AOL, for example, has about a million addresses with names of the form
AC958E67.ipt.aol.com.  Comcast has hundreds of thousands if not millions
with names of the form pcp152920pcs.hamntn01.nj.comcast.net.

Those are the names we need something like a wildcard to catch.


   IMHO, we shouldn't be doing gymnastics for such cases. AOL certainly
has the expertise to make wildcards work for this purpose (I won't go
into details!); and Comcast probably also does, though there's little
evidence they care one way or the other.

   (Please understand, I am _not_ objecting to defining the bit as
John Levine proposed!)

I realize that many of them apply port 25 blocking, but we all know that
port 25 blocking is at best a band-aid.


    (As an ISP, I consider port-25 blocking to be perfectly legitimate
and effective, so long as it is understood to be part of the service
agreement.
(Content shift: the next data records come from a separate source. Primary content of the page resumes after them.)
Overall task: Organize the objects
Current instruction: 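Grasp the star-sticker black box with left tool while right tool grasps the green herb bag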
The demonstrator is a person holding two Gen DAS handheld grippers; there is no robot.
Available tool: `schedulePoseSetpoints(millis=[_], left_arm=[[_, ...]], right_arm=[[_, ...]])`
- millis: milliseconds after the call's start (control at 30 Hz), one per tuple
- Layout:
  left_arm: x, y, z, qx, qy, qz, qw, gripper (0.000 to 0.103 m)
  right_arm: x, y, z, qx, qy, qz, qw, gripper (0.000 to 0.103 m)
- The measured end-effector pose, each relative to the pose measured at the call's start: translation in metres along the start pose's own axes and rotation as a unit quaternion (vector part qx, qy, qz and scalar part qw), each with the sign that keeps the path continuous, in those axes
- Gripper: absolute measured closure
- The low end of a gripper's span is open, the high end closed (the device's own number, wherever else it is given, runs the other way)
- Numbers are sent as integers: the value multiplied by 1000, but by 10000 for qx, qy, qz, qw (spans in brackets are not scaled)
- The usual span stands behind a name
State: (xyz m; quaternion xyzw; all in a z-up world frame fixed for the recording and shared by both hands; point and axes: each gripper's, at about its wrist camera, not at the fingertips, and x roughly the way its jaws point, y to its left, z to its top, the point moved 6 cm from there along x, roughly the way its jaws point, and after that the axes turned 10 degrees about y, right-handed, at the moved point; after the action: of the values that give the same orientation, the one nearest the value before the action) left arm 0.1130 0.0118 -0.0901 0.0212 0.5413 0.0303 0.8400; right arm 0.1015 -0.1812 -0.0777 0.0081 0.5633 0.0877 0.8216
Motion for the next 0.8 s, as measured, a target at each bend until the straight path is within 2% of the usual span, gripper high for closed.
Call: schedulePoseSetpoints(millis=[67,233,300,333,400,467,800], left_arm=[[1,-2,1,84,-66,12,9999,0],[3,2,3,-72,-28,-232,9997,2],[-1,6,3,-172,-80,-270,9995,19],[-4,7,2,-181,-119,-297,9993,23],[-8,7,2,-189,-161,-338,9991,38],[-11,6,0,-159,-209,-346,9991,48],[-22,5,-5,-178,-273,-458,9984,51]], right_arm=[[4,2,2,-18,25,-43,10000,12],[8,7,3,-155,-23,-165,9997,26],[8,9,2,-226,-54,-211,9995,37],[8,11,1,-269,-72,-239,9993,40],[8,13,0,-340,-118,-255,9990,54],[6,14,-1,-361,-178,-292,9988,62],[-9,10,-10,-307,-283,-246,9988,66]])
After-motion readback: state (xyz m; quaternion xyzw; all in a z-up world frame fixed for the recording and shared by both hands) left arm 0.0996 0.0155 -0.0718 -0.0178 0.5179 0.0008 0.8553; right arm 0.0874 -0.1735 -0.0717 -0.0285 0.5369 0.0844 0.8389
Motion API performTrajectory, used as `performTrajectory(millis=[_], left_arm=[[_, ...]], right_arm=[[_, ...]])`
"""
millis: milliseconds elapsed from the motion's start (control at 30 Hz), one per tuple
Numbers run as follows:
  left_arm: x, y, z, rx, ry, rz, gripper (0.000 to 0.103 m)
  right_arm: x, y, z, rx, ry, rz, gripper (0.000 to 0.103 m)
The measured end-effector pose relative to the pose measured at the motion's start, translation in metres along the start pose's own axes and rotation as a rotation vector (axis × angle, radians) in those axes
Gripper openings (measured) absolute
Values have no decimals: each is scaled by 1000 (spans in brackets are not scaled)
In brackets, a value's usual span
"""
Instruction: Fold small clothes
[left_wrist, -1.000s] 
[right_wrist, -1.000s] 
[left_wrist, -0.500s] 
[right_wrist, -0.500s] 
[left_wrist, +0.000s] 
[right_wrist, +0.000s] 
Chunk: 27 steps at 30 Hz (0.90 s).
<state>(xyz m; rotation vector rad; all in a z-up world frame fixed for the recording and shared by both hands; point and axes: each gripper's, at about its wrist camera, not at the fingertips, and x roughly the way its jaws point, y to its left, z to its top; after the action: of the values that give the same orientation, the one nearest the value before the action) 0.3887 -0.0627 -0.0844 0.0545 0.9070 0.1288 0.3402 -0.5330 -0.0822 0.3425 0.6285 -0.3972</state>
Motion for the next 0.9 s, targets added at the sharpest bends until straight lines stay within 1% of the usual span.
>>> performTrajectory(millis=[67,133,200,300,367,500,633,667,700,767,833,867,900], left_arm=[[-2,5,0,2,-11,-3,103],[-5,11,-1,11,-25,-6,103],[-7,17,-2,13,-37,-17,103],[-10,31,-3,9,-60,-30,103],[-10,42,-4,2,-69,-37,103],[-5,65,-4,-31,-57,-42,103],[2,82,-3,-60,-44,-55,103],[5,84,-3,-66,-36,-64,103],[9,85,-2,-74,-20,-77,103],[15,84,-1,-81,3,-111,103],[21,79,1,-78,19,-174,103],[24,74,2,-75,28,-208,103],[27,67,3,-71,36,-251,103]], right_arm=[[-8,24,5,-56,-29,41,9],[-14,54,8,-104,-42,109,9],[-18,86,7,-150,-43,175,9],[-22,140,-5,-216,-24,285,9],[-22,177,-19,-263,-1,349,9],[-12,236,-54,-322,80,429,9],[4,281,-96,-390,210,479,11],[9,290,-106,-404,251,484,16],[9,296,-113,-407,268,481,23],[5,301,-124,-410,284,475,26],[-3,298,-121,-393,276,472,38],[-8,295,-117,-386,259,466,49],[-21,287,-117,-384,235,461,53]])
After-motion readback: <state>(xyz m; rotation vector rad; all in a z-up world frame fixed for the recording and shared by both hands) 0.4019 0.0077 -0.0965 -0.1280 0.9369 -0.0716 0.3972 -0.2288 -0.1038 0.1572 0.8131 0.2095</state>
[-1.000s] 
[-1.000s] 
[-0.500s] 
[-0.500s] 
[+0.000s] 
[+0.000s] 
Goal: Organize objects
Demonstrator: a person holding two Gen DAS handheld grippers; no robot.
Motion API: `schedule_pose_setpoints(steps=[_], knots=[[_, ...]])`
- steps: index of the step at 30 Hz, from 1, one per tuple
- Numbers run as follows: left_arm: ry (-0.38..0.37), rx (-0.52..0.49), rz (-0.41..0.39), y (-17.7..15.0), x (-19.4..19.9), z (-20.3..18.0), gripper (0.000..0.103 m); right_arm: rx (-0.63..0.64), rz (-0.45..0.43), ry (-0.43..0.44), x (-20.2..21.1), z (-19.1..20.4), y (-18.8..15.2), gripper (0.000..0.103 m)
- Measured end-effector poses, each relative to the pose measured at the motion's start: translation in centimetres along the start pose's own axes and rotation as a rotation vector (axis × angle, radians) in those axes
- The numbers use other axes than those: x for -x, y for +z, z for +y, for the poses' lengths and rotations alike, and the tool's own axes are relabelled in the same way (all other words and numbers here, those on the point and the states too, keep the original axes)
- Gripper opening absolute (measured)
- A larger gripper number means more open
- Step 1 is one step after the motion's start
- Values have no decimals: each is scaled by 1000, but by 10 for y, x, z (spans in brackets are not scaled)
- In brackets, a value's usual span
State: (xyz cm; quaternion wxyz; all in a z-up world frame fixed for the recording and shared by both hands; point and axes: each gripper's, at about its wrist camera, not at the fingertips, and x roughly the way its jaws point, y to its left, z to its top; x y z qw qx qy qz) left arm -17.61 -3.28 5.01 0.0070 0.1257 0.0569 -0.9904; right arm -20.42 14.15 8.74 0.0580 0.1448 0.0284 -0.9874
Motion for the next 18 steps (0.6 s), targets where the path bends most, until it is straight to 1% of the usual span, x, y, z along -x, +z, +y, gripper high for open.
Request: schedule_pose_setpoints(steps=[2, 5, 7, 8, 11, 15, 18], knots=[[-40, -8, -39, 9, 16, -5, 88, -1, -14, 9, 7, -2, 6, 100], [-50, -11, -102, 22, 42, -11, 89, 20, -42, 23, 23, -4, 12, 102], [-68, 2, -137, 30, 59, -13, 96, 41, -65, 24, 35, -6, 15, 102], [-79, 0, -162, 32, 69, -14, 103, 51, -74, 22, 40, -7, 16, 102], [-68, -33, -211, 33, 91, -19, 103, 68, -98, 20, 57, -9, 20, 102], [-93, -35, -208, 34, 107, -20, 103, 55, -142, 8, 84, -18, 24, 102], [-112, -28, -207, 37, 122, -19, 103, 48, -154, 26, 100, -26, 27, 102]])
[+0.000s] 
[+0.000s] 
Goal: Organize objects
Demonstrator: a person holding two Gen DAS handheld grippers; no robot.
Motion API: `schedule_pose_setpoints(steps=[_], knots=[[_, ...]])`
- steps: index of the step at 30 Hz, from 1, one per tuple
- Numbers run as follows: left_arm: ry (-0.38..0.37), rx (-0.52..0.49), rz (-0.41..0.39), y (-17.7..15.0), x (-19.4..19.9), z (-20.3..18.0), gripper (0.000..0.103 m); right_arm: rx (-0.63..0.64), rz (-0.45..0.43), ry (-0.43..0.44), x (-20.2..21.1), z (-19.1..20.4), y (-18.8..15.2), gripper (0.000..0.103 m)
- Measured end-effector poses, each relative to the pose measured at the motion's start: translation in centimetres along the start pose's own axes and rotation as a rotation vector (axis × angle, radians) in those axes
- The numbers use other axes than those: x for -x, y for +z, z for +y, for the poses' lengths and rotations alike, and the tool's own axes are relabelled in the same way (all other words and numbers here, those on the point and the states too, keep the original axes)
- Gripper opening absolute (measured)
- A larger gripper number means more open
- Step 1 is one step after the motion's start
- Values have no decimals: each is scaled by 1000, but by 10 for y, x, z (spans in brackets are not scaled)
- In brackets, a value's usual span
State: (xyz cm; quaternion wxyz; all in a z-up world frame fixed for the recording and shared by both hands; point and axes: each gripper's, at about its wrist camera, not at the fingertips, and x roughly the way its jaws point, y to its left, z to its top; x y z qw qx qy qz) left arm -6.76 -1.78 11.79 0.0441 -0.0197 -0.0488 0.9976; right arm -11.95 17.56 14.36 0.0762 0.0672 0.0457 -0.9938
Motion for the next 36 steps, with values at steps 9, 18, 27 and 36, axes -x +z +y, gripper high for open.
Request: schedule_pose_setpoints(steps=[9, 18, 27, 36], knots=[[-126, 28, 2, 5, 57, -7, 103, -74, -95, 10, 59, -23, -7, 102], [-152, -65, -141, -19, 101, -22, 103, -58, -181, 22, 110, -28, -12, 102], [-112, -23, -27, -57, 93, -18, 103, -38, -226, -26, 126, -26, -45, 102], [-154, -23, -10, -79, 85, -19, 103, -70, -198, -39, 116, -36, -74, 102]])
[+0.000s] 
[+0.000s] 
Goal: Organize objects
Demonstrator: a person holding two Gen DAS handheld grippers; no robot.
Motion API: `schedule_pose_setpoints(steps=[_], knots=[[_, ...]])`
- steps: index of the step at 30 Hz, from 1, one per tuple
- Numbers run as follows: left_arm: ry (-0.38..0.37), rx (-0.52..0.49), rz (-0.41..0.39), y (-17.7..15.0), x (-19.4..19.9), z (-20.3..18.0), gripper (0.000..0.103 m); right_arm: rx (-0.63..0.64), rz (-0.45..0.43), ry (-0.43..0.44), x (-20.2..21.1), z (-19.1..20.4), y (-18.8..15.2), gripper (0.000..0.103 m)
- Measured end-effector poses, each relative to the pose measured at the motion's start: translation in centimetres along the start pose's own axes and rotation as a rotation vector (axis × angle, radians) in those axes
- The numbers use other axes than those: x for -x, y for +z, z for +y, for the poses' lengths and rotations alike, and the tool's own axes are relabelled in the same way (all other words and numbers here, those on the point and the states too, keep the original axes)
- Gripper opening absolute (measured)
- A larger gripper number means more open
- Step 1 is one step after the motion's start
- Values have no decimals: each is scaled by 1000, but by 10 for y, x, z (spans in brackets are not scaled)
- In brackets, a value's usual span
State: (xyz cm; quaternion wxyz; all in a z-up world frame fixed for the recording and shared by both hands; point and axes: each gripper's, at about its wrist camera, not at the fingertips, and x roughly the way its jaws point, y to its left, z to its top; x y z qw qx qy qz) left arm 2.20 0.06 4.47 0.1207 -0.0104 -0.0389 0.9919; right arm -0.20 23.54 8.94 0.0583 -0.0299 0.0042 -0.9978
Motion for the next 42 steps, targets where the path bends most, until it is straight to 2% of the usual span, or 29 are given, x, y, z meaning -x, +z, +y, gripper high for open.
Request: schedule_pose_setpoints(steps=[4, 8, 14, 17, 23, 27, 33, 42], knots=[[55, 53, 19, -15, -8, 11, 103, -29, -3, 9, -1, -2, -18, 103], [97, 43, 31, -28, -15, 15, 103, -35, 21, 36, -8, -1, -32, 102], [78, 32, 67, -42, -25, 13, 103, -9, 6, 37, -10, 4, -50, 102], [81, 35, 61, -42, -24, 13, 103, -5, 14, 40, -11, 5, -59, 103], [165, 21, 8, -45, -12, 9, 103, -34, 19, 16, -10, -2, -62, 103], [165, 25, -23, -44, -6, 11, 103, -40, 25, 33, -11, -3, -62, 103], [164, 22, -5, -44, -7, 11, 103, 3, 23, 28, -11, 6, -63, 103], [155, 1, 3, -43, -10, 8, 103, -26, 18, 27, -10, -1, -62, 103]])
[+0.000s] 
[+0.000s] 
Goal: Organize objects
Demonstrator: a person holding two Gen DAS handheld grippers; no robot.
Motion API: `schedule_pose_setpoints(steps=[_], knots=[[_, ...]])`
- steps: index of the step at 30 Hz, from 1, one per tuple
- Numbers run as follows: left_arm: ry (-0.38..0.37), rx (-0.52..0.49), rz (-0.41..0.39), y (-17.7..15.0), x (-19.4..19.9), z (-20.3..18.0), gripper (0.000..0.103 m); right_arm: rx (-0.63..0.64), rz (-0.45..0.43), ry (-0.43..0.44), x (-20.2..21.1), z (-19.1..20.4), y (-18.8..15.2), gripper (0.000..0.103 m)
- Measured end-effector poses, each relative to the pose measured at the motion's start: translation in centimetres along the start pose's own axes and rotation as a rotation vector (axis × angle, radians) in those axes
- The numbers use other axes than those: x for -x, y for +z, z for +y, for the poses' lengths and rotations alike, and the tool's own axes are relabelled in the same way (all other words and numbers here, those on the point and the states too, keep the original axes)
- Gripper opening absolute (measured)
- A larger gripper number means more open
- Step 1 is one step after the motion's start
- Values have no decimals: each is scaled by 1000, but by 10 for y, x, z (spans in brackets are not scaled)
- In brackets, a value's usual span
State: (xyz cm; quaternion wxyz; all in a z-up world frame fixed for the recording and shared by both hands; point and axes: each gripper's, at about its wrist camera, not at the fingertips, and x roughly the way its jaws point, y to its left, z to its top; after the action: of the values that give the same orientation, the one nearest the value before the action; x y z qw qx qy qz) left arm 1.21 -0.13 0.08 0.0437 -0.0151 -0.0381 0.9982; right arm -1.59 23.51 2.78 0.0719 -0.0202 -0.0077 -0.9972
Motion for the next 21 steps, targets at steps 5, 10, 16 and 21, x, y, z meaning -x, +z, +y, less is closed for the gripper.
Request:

I don't use it much; but that's for other reasons.)

A less important but also useful ability would be for me to say "any
host that HELOs in abuse.net is lying," which would, at the moment,
catch many millions of spams a day, including about 200,000 that
bounce and blow back to me.  I realize that bad guys will work around
it, but any anti-spam technique merely narrows the set of ways that
they can send spam.


   It's a real pain to analyze blow-backs to forged From addresses to
find whether they also use that domain in the EHLO. My very sparse
checking indicates they generally don't; but in most cases there's
not enough trustworthy information to say one way or the other. :^(

   In any case, I wish to design for the long haul; and I believe
spammers will pretty quickly adapt to avoid any EHLO strings which CSV
might recognize as "not-authorized". (YMMV, I suppose...)

The important thing here is to define the meaning of this bit. I
don't believe we _can_ enforce a particular algorithm to test for this;


Sure we can.  I just defined one.


   Aw c'mon... you know the difference between designing something and
"enforcing" its use...

There's no reason why this particular bit should change very often:
thus it could more appropriately be queried by a proxy service, say,
once a week, and a database distributed which receiving SMTP servers
could query without creating DNS traffic on the 'net.


Yet another service that has to scale and to work all the time?  Ugh.


   I'm perfectly willing to explain how to design it to scale, and work
at least as well as the average DNS lookup, if that's the sticking point.

Why would this be better than what DNS caches do now?


   DNS caches do pretty well right now, but we're talking about something
which would multiply by a factor of four (or more) the number of query
strings which would need to be cached. I'm not confident they'll scale
up in RAM reserved quickly enough. (The calculation is a bit frightful!)

They do cache negative responses, you know, and a week is a quite normal
TTL.


   Indeed they do (mostly); and yes, it is a common TTL; and my first-
blush design for scalability would take advantage of that.

   But the point isn't whether what we can deploy immediately is "better"
than DNS caches. The point is whether we want to claim that the current
situation will survive unchanged five or more years into the future.
Remember, every "MUST" in the spec will still be there five years from
now -- I'm convinced there will be more effective ways by then.

--
John Leslie <john(_at_)jlc(_dot_)net>